Folha de S. Paulo


Procura-se política externa

Toda política externa bem delineada é estruturada sobre três pilares básicos: realpolitik, pragmatismo e coerência. Sem que esses elementos estejam bem calibrados e coordenados entre si, o ativismo de qualquer diplomacia se torna inócuo.

Após seis meses de administração Temer, já é possível fazer um diagnóstico da política externa, ao menos no que diz respeito à lacuna entre retórica e ação em tópicos como América do Sul, Oriente Médio, direitos humanos e comércio internacional.

Em direitos humanos, o Brasil tem optado pela omissão sistemática. A política externa para Síria simplesmente inexiste. No Iêmen, o Brasil abraçou o silêncio mórbido. Para Israel e Palestina, o país vai se equilibrando em suas próprias incongruências.

Chega a ser irônico eleger-se para Conselho de Direitos Humanos da ONU com menos votos do que Cuba, que teve 160, enquanto o Brasil, recebeu 137. Resta saber como o Brasil pretende, em seu mandato (2017-2019), se empenhar para aumentar a efetividade do Conselho na promoção e proteção dos direitos humanos se não consegue tomar posição efetiva sobre nenhum assunto relevante.

Na América do Sul, a diplomacia brasileira só consegue se fazer ouvir no Cone Sul, e com ressalvas. Para a região, a atual gestão se atém a aspectos pontuais para se apresentar como renovada e como um contraponto às políticas do PT. Mas, considerando que o governo Dilma não tinha clareza em sua estratégia internacional, qualquer contraponto se torna ineficaz. Além de antagonizar com os bolivarianos, o Brasil ainda não demonstrou qual é o esboço de sua estratégia sul-americana.

O grande diferencial em relação ao último governo é o foco dado à diplomacia presidencial. Não obstante, bastaria fracionar as missões em três grupos para concluir que esse ativismo diplomático não se traduziu numa política que pode ser considerada estratégica.

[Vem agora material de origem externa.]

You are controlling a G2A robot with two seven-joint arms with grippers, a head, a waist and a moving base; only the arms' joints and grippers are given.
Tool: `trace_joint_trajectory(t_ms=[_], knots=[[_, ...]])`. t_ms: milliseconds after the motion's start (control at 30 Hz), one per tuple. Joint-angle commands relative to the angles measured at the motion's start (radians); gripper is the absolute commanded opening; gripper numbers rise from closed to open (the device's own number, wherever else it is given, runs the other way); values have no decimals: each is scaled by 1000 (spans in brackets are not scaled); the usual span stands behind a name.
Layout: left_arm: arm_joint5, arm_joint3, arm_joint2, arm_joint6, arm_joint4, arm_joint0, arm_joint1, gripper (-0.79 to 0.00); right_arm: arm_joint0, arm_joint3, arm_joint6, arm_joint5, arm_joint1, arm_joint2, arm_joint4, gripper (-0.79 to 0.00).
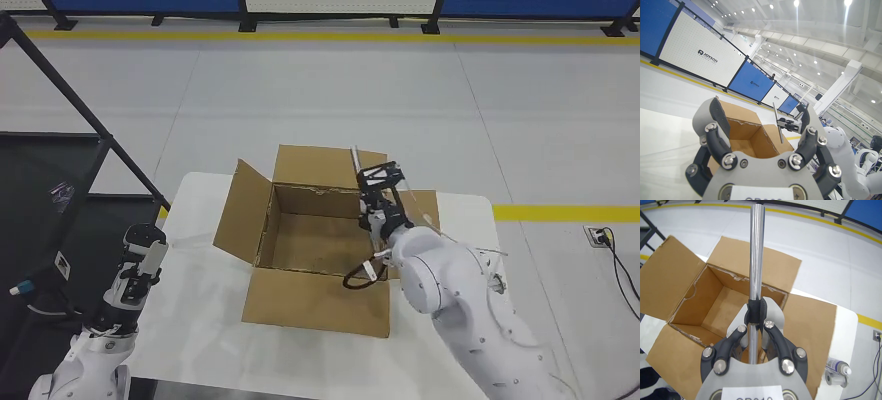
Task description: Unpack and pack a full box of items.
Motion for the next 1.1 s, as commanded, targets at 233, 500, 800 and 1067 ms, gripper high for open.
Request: trace_joint_trajectory(t_ms=[233,500,800,1067], knots=[[0,0,0,0,0,0,0,0,274,457,13,-148,-126,-309,75,-785],[0,0,0,0,0,0,0,0,369,735,-13,-185,-230,-427,115,-785],[0,0,0,0,0,0,0,0,416,973,-33,-200,-334,-502,123,-785],[0,0,0,0,0,0,0,0,419,1140,-92,-195,-417,-534,128,-785]])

Das pré-agendadas missões multilaterais à China (G-20), Nova York (ONU) e Índia (Brics), o Brasil pouco influiu no seu escopo ou agenda. As bilaterais a Argentina e Paraguai serviram para repetir o discurso monolítico sobre Mercosul-Venezuela e vagos projetos de integração. Já a missão ao Japão é a única que poderia ser considerada fruto de articulação política com foco na atração de investimentos e expansão comercial.

Não é possível deixar de constatar que o objetivo precípuo da diplomacia presidencial é o de buscar conferir legitimidade à nova administração e tranquilizar investidores internacionais. Entretanto, esse ativismo inicial aparenta ser mais uma necessidade de natureza pontual do que parte de um projeto estratégico e coerente de política externa.

No campo comercial, o país pouco avançará com seu modelo protecionista. Será improvável ver algum acordo robusto de livre comércio ser assinado até 2018, como aludiram integrantes do governo.

Convenhamos, ninguém conseguiu decifrar qual é a estratégia da política externa; ninguém consegue matizar qual é a visão de mundo do Brasil. A desarmonia entre realpolitik, pragmatismo e coerência é nítida.

E com a operação Lava Jato batendo às portas do Itamaraty, pode ser que o presidente Temer se veja forçado a mexer no ministério. A imagem de um chanceler não é apenas a imagem de um governo, mas de um país no exterior. Isso significa que o Brasil pode estar sujeito a conhecer o seu quinto chanceler em seis anos.